Does he have pedal pulses?

How do his lung sounds after his onset of SOB.  Vitals now?

Any chance of getting a look a the EKG?  12-lead?  I'm a bit confused about what you saw - Am I correct in thinking he had P's and QRS's each at a rate of 200 with only ~1/2 of the QRS's producing a palpable pulse?

How has his urine output been (are his kidney's intact)?  
Is is normal for him to have to wake up at 6AM? (If I were an unkempt overweight healing post-colostomy patient I think I'd consider that still nap-time.  In fact, I'm none of those things, and I still dislike being woken up that early....),

Other than the tingling, how is he neurologically?

When do we get to find out all the exciting ED findings?  I can't wait for the surprise....


----------



## Veneficus (Oct 21, 2010)

*OK, let's think about it.*



Melclin said:


> *15:34  56yrs Male: Doctor's request (<25mins) - ?Stroke. *
> 
> *O/A*: You arrive to find a community care nurse at the door of a run down house.
> 
> ...


----------



## Melclin (Oct 21, 2010)

jrm818 said:


> Does he have pedal pulses?
> 
> *He does. The are surprisingly strong.*
> 
> ...





			
				Veneficus;255524

[B said:
			
		

> How about mg/dl? (100.7) I really hate this mmol crap. [/B]
> 
> Then you're gonna hate it when the bloods come back
> 
> ...



When you load him into the ambulance and have a bit more of a play you notice the sudden, extensive diphoresis and he complains of SOB as mentioned.

BP : unrecordable
Pulse : 110 (weaker than before, barely palpable). 
Chest is still clear and equal bilaterally.
GCS : 15
Pt is significantly more anxious than he was. 
Denies chest pain or discomfort. 
Now feels nauseated.

You eventually get access - Meds? fluids? 
Transport decisions?
Ddx? 
Thoughts?

I'll post the ED findings in a day or so.


----------



## Aidey (Oct 21, 2010)

I have to admit some confusion, hyperkalemia causes bradycardia, not tachycardia. Or is the tachycardia from something unrelated, like A-fib?


----------



## jrm818 (Oct 21, 2010)

I feel totally outgunned here. I'm taking a shot more as a learning experience for me than anything.
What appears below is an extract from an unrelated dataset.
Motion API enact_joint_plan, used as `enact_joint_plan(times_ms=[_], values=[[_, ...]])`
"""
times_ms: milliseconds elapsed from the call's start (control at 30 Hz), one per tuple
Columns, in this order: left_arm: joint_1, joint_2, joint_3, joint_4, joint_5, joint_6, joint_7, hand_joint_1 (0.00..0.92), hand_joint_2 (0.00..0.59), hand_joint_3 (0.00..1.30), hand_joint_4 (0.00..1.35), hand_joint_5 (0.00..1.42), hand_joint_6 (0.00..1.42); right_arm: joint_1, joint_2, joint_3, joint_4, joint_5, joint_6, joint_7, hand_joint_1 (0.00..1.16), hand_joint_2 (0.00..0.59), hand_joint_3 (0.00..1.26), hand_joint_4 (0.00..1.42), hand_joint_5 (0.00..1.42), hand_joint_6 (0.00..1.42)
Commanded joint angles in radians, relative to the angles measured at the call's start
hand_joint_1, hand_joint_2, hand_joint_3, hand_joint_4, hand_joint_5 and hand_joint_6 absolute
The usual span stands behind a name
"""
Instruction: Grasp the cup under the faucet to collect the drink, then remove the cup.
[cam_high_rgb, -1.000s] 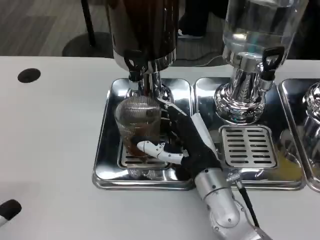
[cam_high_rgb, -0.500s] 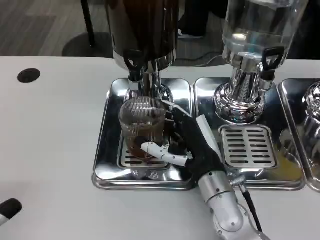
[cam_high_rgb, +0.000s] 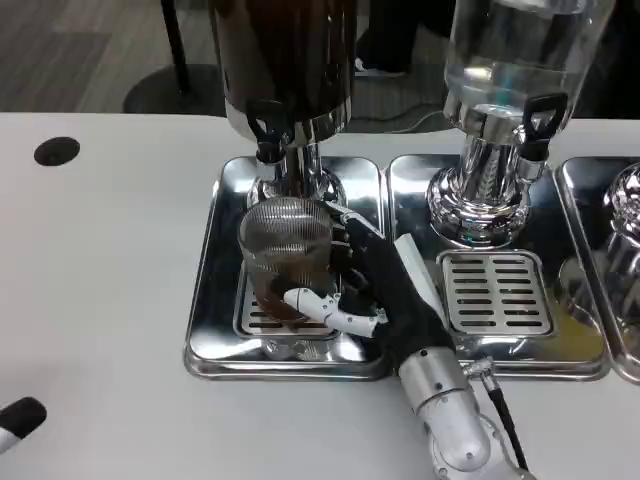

Assuming there is actually hyperkalemia, I'd put stroke rather farther down the ddx list, and tend to be comfortable explaining the parathesia with the electrolyte issues for now.  Makes me think a lot more about renal failure - that's why i was wondering about urine output (once we get into the ED - labs will be muchos helpful).  

The circulatory/respiratory issue seems like the most acute issue at the moment.  His history and assessment are pretty convincing for another PE, but with the apparent renal/electrolyte/cardiac issues, I'm at a loss as to how to create a more unified ddx list, (though I'm sure he has multiple ongoing pathologies, so maybe it isn't possible).  

Obviously I'm thinking PE, Renal failure, he clearly has some cardiac issues and I'm not convinced they're all K+ related with only some peaked T-waves as the evidence, not sure AMI has been ruled out, bleed somewhere is possible, infection is possible but I"d say low probability guess, stroke is still possible, but again low prob. guess, I'm sure there's more but that's all that occurs to me.

With such uncertainty I'd be inclined towards rather conservative supportive treatment until we have some more information.  Unfortunately, he seems to be heading in the direction of forcing some more aggressive treatment I'm not sure what that should be.

Very uncertain, If I were dumped in the field today with this patient I'd be a bit..uh...puckered at the moment...


----------



## Veneficus (Oct 22, 2010)

Aidey said:


> I have to admit some confusion, hyperkalemia causes bradycardia, not tachycardia.



usually.

I wasn't clear on what the rate was without the t wave or if large peaked twaves were being counted as QRS, which would articilly increase the rate on the monitor.


----------



## Melclin (Oct 22, 2010)

No one else wants to have a shot at an alert and oriented bloke, tachycardic with no blood pressure and some neuro deficits, sweating like a stockbroker?


----------



## Veneficus (Oct 23, 2010)

Melclin said:


> No one else wants to have a shot at an alert and oriented bloke, tachycardic with no blood pressure and some neuro deficits, sweating like a stockbroker?



sounds like his body is desperately trying to compensate from his lack of cardiac output.


----------



## Mobey (Oct 23, 2010)

Soo what does the 12 lead show?

I am confused on this HR thing. When you count the qrs's, is it 200/min? If so, cardiovert.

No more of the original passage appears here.